■ **Brief**
Restate the whole of the data verbatim, omitting nothing.

■ **Data section**
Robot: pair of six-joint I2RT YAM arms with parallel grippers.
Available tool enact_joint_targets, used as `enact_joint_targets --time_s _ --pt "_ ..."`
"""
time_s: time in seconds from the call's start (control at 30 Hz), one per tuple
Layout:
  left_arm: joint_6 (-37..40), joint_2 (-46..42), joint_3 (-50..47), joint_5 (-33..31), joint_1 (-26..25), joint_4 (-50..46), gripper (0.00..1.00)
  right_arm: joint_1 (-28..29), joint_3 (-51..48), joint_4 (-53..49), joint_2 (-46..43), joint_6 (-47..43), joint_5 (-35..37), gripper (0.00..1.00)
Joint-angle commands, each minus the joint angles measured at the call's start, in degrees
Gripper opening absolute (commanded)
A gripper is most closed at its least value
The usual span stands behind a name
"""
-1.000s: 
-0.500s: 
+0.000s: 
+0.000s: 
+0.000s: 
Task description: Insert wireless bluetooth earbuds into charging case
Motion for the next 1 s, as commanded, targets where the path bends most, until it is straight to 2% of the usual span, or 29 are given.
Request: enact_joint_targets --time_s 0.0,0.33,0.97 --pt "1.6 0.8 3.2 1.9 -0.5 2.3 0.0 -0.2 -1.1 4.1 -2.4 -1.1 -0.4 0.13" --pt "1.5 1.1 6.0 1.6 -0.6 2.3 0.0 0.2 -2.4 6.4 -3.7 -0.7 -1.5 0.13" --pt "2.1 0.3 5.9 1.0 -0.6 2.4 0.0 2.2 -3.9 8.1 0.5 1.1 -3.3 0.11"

■ **Answer box**
Robot: pair of six-joint I2RT YAM arms with parallel grippers.
Available tool enact_joint_targets, used as `enact_joint_targets --time_s _ --pt "_ ..."`
"""
time_s: time in seconds from the call's start (control at 30 Hz), one per tuple
Layout:
  left_arm: joint_6 (-37..40), joint_2 (-46..42), joint_3 (-50..47), joint_5 (-33..31), joint_1 (-26..25), joint_4 (-50..46), gripper (0.00..1.00)
  right_arm: joint_1 (-28..29), joint_3 (-51..48), joint_4 (-53..49), joint_2 (-46..43), joint_6 (-47..43), joint_5 (-35..37), gripper (0.00..1.00)
Joint-angle commands, each minus the joint angles measured at the call's start, in degrees
Gripper opening absolute (commanded)
A gripper is most closed at its least value
The usual span stands behind a name
"""
-1.000s: 
-0.500s: 
+0.000s: 
+0.000s: 
+0.000s: 
Task description: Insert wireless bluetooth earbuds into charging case
Motion for the next 1 s, as commanded, targets where the path bends most, until it is straight to 2% of the usual span, or 29 are given.
Request: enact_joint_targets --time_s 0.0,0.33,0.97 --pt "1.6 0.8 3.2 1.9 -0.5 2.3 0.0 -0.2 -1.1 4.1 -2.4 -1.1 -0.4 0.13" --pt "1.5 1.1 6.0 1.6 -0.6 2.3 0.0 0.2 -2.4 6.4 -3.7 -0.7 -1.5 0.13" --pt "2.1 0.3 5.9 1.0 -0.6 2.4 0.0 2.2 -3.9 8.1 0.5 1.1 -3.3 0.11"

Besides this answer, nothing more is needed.